Aus Rohrzucker, Wasser und Tannen- oder Fichtenspitzen, die ab April gesammelt werden, wird eine Art „Honig“ gekocht. Er schmeckt feinherb und ist ein veganer Ersatz für Bienen-Waldhonig. Bevor die Spitzen jedoch gesammelt werden, sollte unbedingt die Erlaubnis des Försters eingeholt werden, solange die Bäume nicht auf dem eigenen Grundstück stehen.

Für die Herstellung mit Tannenspitzen reichen ca. 500 g aus, dazu 500 g Zucker, 1 Liter Wasser, 1 Biozitrone. Je dunkler der Honig, desto mehr ist der Zucker karamellisiert und desto kräftiger ist er im Geschmack. Tannenspitzenhonig schmeckt zitronig-harzig, wirkt schleim- und krampflösend – er kann also auch bei einer beginnenden Erkältung eingesetzt werden.

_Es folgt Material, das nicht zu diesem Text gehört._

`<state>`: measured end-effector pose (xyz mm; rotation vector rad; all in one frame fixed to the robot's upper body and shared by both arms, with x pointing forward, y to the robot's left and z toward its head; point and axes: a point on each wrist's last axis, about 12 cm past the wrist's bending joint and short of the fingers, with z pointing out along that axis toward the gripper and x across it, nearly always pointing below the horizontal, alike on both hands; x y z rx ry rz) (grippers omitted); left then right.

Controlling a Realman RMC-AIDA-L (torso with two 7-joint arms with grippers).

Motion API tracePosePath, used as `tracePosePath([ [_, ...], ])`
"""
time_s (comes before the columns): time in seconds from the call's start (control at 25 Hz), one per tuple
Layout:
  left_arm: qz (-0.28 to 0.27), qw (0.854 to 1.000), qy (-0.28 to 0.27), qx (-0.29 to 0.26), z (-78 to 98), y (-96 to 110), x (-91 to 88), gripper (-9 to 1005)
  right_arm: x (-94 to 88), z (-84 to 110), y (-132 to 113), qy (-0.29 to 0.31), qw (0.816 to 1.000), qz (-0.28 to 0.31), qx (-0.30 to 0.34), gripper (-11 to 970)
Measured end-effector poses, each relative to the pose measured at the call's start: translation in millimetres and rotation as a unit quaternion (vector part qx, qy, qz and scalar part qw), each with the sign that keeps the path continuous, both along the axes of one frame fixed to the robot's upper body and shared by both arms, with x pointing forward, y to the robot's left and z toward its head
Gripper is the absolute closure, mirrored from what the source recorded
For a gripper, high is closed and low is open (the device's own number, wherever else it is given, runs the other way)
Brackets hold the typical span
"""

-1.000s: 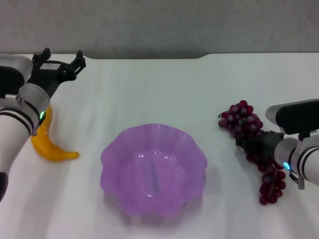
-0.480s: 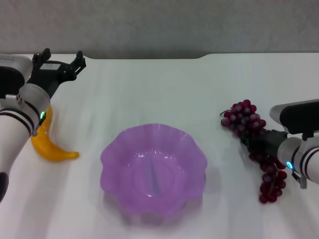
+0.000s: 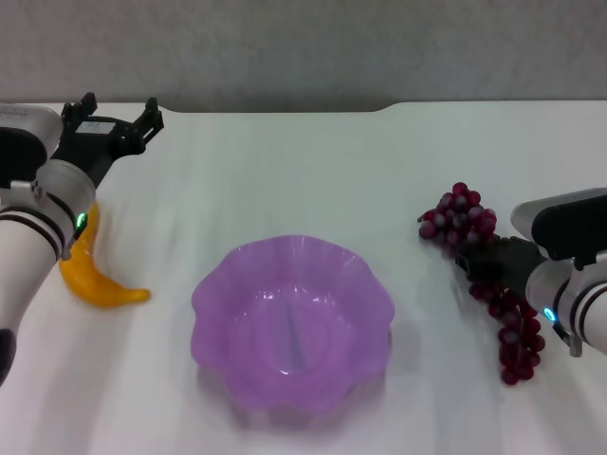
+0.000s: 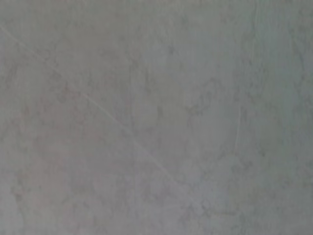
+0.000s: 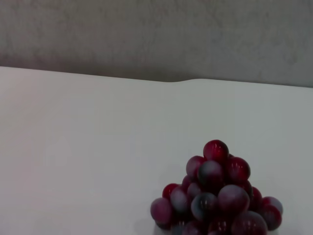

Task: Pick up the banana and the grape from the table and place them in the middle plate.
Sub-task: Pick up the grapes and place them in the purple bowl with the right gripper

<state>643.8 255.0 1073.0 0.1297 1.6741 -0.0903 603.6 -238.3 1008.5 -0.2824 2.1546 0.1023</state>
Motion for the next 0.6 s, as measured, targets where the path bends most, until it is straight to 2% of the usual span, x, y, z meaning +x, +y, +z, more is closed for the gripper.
tracePosePath([
  [0.6, 0.000, 1.000, -0.001, -0.001, 0.9, -0.5, 0.7, 126, -0.3, 0.7, 0.2, -0.010, 1.000, 0.004, 0.001, 509],
])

Die Herstellung ist aufwendig und dauert bis zu drei Tage. Am ersten Tag werden unmittelbar nach dem Pflücken die Tannenspitzen in 1 Liter Wasser eingelegt und etwa 1 Stunde schwach siedend (nicht kochen!) erhitzt. Das Ganze über Nacht stehen lassen, es soll ein weißlicher Sud entstehen. Am zweiten Tag abseihen und die Flüssigkeit auffangen. Mit gleicher Menge Zucker wie Wasser aufkochen (also z. B. bei 600 ml Flüssigkeit mit 600 g Zucker). Gut die Hälfte einkochen, bis die Flüssigkeit dickflüssig ist und die Tropfen zäh vom Löffel fallen. Dann sofort kochend in sterile Gläser füllen.

Bärlauch (Allium ursinum)
Bärlauch sollte ausschliesslich roh verwendet werden, z. B. für Pesto. © Tuned_In/iStock/Thinkstock

Der Bärlauch ist mit dem Schnittlauch, Zwiebeln und Knoblauch verwandt und hat in den letzten Jahren eine wahre Renaissance erlebt.

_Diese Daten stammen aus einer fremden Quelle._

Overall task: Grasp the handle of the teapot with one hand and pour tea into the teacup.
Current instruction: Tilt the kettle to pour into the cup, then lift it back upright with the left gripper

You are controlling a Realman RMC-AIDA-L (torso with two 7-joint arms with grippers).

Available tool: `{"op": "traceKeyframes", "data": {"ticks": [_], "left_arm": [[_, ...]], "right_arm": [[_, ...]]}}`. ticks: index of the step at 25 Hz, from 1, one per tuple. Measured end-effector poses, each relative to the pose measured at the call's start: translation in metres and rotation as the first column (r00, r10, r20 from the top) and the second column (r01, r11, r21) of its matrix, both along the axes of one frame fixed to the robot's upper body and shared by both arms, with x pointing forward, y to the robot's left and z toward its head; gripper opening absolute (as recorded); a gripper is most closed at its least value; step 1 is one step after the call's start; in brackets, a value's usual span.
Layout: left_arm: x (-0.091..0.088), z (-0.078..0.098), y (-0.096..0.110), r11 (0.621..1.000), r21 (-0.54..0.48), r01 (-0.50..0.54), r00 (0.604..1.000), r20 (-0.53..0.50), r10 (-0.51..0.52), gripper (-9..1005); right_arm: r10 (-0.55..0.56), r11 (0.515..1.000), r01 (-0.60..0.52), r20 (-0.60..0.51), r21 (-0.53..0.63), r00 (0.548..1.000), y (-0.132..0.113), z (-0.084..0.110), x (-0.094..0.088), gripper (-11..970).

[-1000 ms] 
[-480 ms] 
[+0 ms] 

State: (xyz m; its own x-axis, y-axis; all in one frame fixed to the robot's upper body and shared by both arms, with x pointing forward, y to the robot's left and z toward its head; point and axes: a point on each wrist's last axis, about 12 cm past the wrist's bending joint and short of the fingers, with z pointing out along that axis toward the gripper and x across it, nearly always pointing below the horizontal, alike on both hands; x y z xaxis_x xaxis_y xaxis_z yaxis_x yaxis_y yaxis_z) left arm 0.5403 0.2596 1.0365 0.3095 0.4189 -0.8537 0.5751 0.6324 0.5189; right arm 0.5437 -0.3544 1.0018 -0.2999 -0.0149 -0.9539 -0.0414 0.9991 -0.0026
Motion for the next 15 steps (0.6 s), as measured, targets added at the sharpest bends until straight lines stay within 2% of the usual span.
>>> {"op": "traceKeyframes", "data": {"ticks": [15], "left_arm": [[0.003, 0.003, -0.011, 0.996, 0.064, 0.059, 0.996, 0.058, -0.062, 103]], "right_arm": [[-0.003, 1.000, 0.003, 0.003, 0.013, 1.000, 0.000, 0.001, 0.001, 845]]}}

Traditionell wird Bärlauchpesto mit Pinienkernen, Pecorino und Olivenöl zubereitet. Dabei lassen sich auch Walnüsse, Haselnüsse, Mandeln oder auch Erdnüsse verwenden und statt Pecorino gelingt Pesto auch mit anderen kräftigen Hartkäsen. Als Öl sollte immer hochwertiges Olivenöl verwendet werden.

Mit einem Mixer gelingt die Herstellung von Pesto sehr einfach. Zutaten: Zwei Bund frischen Bärlauch, 1 EL Nüsse, 50 g Hartkäse, 1 dl Öl, 1 TL Pfeffer, ½ TL Salz.

Bärlauch kann als Gewürzpflanze jedem Salat beigegeben werden, als Suppeneinlage verfeinert er eine Kräutersuppe und selbst die Blütenknospen können in Essig eingelegt als Kapernersatz verwendet werden. Durch das Kochen verliert Bärlauch seinen Geschmack, daher sollte er ausschliesslich roh verwendet werden.

Gefährliche Verwechslung
Sehen sich ziemlich ähnlich: die Blätter von Maiglöckchen und Bärlauch. © thodonal/iStock/Thinkstock

Unkundige können Bärlauch- und Maiglöckchenblätter verwechseln. Das stark giftige Maiglöckchen besiedelt in der Regel trockenere Standorte als der Bärlauch, die Blätter sind heller (gelblich-grün) und ihnen fehlt der charakteristische Zwiebelgeruch des Bärlauchs.